[WHAT IS BEING ASKED] Looking at the listing below, retype exactly the lines starting at the one containing "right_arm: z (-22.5" and ending at the one containing "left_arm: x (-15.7", both included, and nothing else.

[COLLECTED DATA]
- - - -

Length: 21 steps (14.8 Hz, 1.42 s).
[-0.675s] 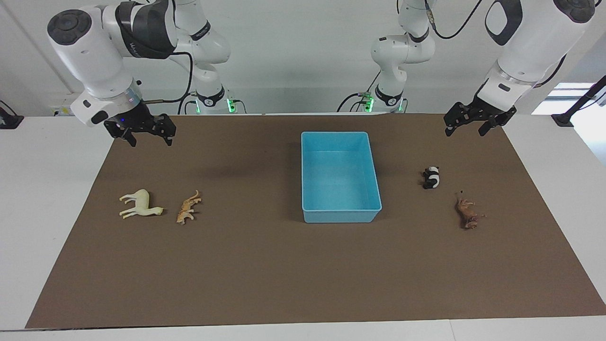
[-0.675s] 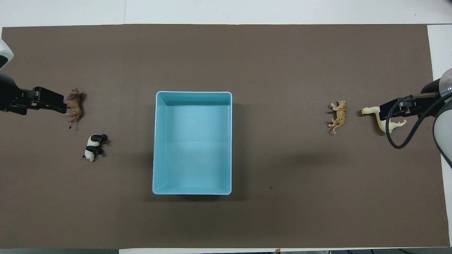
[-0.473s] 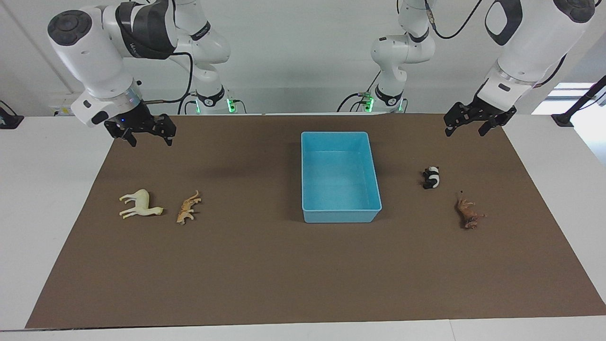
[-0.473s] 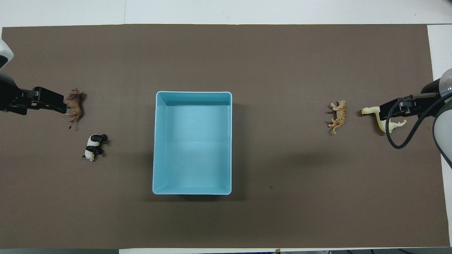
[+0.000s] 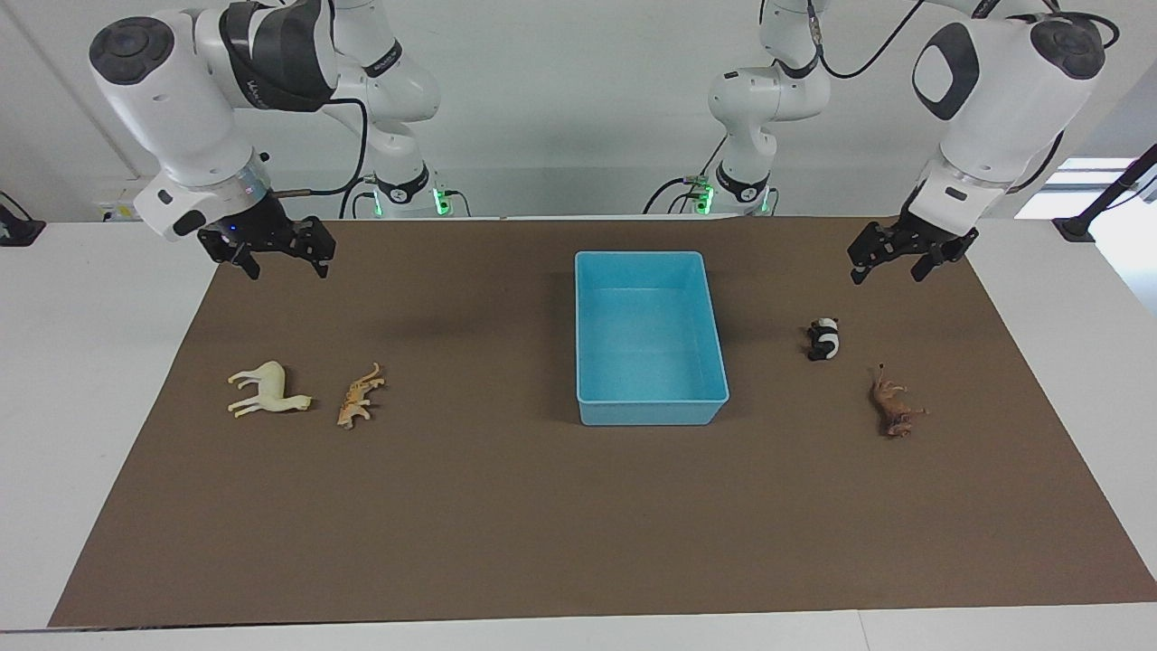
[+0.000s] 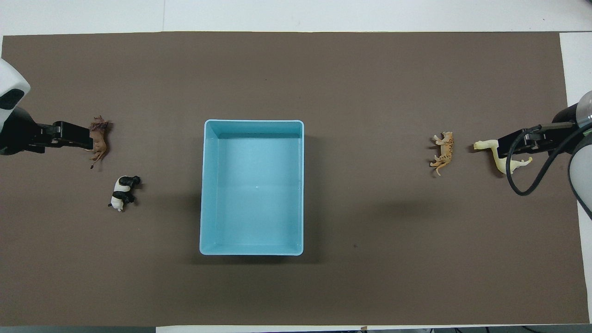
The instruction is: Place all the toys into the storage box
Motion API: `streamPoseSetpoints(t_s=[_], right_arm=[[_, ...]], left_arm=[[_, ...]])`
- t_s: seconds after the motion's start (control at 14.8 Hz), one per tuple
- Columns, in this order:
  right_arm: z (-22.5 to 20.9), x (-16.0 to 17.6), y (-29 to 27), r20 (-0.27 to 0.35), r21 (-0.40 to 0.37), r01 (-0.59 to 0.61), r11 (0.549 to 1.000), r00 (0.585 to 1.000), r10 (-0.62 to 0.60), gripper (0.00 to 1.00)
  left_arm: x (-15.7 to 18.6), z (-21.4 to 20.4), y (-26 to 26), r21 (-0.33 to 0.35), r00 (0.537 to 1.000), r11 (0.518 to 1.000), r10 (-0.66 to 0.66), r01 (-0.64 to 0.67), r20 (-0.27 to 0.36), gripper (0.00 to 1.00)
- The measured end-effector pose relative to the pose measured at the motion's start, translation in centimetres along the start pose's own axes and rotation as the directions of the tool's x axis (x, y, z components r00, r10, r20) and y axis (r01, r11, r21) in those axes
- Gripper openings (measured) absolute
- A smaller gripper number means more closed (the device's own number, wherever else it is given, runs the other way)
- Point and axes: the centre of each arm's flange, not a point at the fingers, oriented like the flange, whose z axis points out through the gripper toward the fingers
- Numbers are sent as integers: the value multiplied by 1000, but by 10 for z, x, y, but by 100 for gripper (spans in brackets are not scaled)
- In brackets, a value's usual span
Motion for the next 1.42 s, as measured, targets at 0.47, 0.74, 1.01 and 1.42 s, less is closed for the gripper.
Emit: streamPoseSetpoints(t_s=[0.47,0.74,1.01,1.42], right_arm=[[35,8,55,-63,-12,203,979,977,-204,100],[112,30,103,-42,9,359,933,933,-358,100],[165,49,111,-40,18,394,919,919,-393,100],[202,51,104,-77,-6,402,916,913,-401,100]], left_arm=[[-22,115,-12,5,996,996,89,-89,-8,100],[-17,163,-13,-5,979,980,201,-201,39,100],[-30,202,-14,-9,971,973,230,-230,60,100],[-41,219,-17,-7,972,974,226,-226,55,100]])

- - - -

[COMPLETED TASK]
  right_arm: z (-22.5 to 20.9), x (-16.0 to 17.6), y (-29 to 27), r20 (-0.27 to 0.35), r21 (-0.40 to 0.37), r01 (-0.59 to 0.61), r11 (0.549 to 1.000), r00 (0.585 to 1.000), r10 (-0.62 to 0.60), gripper (0.00 to 1.00)
  left_arm: x (-15.7 to 18.6), z (-21.4 to 20.4), y (-26 to 26), r21 (-0.33 to 0.35), r00 (0.537 to 1.000), r11 (0.518 to 1.000), r10 (-0.66 to 0.66), r01 (-0.64 to 0.67), r20 (-0.27 to 0.36), gripper (0.00 to 1.00)

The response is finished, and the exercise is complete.